Een maritieme wereldmacht
De tendens om de werkelijkheid positiever of spannender voor te stellen dan de feiten toelieten lag al sinds de late zestiende eeuw verankerd in de verbeelding van de wereld overzee, en beperkte zich niet tot tekstuele representaties. Ook voor de grondlegger van de maritieme schilderkunst in de Noordelijke Nederlanden, de Haarlemse zeeschilder Hendrick Cornelisz. Vroom, was de verleiding om de historische werkelijkheid te vervormen al onweerstaanbaar gebleken. Vrooms verbeelding van de thuiskomst van het schip De Hollandtsche Tuyn uit Brazilië in 1605 was niets minder dan een retorische nabootsing van de zes jaar eerder door hem vervaardigde terugkeer van de ‘Tweede Schipvaert uit de Oost’. Beide keren werden de schepen in de voorstellingen van Vroom vol geestdrift onthaald op het IJ door de lokale bevolking. Toch was er in werkelijkheid een belangrijk verschil. Terwijl de ‘Tweede Schipvaert’ een economische en politieke doorbraak had betekend waar de VOC nog bijna twee eeuwen op kon voortbouwen, was de reis naar Brazilië uitgelopen op een mislukking. De opdracht om een fort te bouwen op de Zuid-Amerikaanse kust was niet uitgevoerd, en onderweg naar huis had admiraal Paulus van Caerden een muiterij maar ternauwernood kunnen onderdrukken. Mede om deze reden besloot Van Oldenbarnevelt tijdens de onderhandelingen over het Bestand dat de oprichting van de West-Indische Compagnie (WIC) geen prioriteit had. Voor de achteloze beschouwer van beide schilderijen van Vroom werd deze relevante informatie echter achterwege gelaten. Dergelijke nuances lieten zich uiteraard niet eenvoudig op het doek vereeuwigen, maar terugkijkend moet worden vastgesteld dat de Nederlandse zeeschilderkunst van de zeventiende eeuw soms een nogal rooskleurig beeld van de Republiek als wereldmacht geeft. Zeges werden uitvergroot, nederlagen werden min of meer positief voorgesteld, of – vaker – in het geheel niet. Als dat wél gebeurde, zoals bij Vrooms voorstelling van de Slag op het Haarlemmermeer, dan beoogde een dergelijk schilderij waarschijnlijk een specifiek sentiment aan te wakkeren. Haarlemmers konden bijvoorbeeld glimmen van trots bij de herinnering aan de heldenmoed van hun voorouders, en bij het feit dat hun stad wél (en Amsterdam niet) meteen de ‘goede’ kant van de Opstand had gekozen.
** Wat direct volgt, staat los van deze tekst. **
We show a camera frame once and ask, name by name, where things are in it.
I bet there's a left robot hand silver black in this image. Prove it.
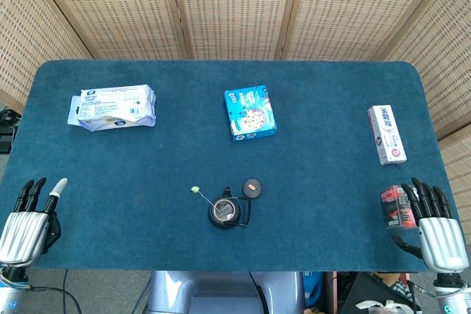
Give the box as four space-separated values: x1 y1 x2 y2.
0 176 69 268

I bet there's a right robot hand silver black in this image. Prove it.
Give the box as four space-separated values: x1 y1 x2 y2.
391 176 465 274

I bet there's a pyramid tea bag with string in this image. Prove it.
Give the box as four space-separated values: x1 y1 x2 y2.
190 185 233 220

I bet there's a black teapot lid copper knob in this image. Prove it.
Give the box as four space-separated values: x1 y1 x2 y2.
241 178 265 199

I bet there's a red black clear package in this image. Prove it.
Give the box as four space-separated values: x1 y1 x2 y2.
380 185 421 230

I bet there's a black electronic equipment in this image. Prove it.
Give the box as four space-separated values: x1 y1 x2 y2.
0 106 19 154

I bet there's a white pink toothpaste box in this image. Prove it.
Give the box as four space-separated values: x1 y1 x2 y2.
366 104 408 166

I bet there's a white wet wipes pack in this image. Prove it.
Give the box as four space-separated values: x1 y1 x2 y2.
66 84 157 132

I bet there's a silver blue robot torso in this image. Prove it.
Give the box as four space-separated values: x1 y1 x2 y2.
146 270 306 314

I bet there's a blue felt table cloth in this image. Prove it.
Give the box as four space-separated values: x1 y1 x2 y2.
0 59 465 274

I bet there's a blue cookie box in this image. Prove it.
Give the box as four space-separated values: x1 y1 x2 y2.
223 85 278 143

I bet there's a woven bamboo folding screen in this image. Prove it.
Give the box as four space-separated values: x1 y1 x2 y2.
0 0 471 208

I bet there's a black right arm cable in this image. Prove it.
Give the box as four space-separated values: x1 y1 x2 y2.
406 279 438 297

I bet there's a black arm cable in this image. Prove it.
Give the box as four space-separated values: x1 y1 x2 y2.
24 284 84 314
406 279 438 297

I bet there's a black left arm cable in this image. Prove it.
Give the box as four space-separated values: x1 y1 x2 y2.
24 284 84 314

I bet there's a black bag with white strap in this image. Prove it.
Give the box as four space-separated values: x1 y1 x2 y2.
338 272 422 314

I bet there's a black torso cable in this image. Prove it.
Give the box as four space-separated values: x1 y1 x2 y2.
248 271 268 314

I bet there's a black teapot with handle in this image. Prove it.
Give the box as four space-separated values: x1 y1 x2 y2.
208 186 253 230

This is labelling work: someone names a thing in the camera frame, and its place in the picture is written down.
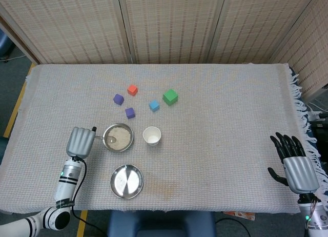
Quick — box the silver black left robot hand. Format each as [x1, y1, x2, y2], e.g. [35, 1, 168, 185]
[66, 126, 97, 158]

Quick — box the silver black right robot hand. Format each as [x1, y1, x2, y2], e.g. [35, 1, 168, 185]
[267, 132, 320, 195]

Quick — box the small steel spoon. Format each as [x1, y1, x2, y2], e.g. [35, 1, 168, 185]
[94, 135, 118, 144]

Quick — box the round steel bowl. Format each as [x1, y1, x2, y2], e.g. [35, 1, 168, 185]
[102, 123, 134, 153]

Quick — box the round steel plate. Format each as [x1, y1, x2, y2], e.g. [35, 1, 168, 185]
[110, 164, 145, 200]

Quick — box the white paper cup blue logo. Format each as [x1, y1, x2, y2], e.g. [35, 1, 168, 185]
[142, 126, 162, 146]

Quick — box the black equipment box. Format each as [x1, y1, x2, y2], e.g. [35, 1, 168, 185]
[309, 120, 328, 157]

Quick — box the white power strip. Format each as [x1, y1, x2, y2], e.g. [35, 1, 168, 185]
[306, 110, 328, 121]

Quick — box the orange white paper package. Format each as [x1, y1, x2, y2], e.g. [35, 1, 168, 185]
[222, 211, 257, 221]

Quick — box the white waffle weave tablecloth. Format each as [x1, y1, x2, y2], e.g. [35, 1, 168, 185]
[0, 63, 324, 214]

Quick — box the large green foam cube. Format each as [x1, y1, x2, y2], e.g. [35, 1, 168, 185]
[162, 89, 179, 106]

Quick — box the blue padded seat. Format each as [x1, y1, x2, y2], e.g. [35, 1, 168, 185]
[107, 210, 216, 237]

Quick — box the woven bamboo folding screen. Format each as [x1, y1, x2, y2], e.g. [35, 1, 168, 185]
[0, 0, 328, 101]

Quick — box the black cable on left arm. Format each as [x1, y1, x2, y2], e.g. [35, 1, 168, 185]
[69, 156, 110, 236]

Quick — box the black floor cable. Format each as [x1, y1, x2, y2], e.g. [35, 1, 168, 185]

Na een korte periode van actieve verkenning van de overzeese wereld rond 1600 volgde een veel langer tijdvak van Nederlandse machtsontplooiing in Azië, Afrika en de Amerika’s. De Nederlandse koloniale macht overzee in de Gouden Eeuw had overal een sterk maritiem karakter: het ‘imperium’ van de VOC en WIC, en als metafoor ook de Nederlandse cultuur in brede zin, kenmerkten zich in de woorden van de Australische wetenschapper Donna Merwick door alongshore, ‘langs de kust’, te blijven. 18 De beide handelscompagnieën leken in dat opzicht weliswaar erg op elkaar – hun fixatie op forten en nederzettingen aan zee had vooral een praktische achtergrond – maar de werelden waarin zij opereerden verschilden. Het eeuwenoude handelsnetwerk van de Indische Oceaan vormde juist voor een maritieme onderneming als de VOC een ideaal werkterrein, maar de Atlantische wereld, waar het in bezit nemen van territorium en de exploitatie van plantages de verhoudingen tussen de verschillende koloniale regimes bepaalde, was voor de WIC veel minder eenvoudig open te breken. Ondanks de grote belangstelling voor de strijd in Brazilië, die plus ultra een tweede front vormde in de Tachtigjarige Oorlog, zou vooral de VOC thuis grote symboolwaarde verkrijgen die tot op de dag van vandaag voortduurt. 19 Die discrepantie was in de ogen van tijdgenoten echter niet vanzelfsprekend, en in de maritieme cultuur van de Gouden Eeuw vallen vooral de overeenkomsten tussen Oost en West op. Stadsplattegronden van Recife (ca. 1643) en Batavia (1652) laten zien dat beide steden uit dezelfde gedachte waren voortgekomen, met de rug naar het binnenland gericht, en de ogen gefixeerd op het water waar de Nederlandse maritieme macht zich moest uitbetalen in militaire overwinningen en economische winst.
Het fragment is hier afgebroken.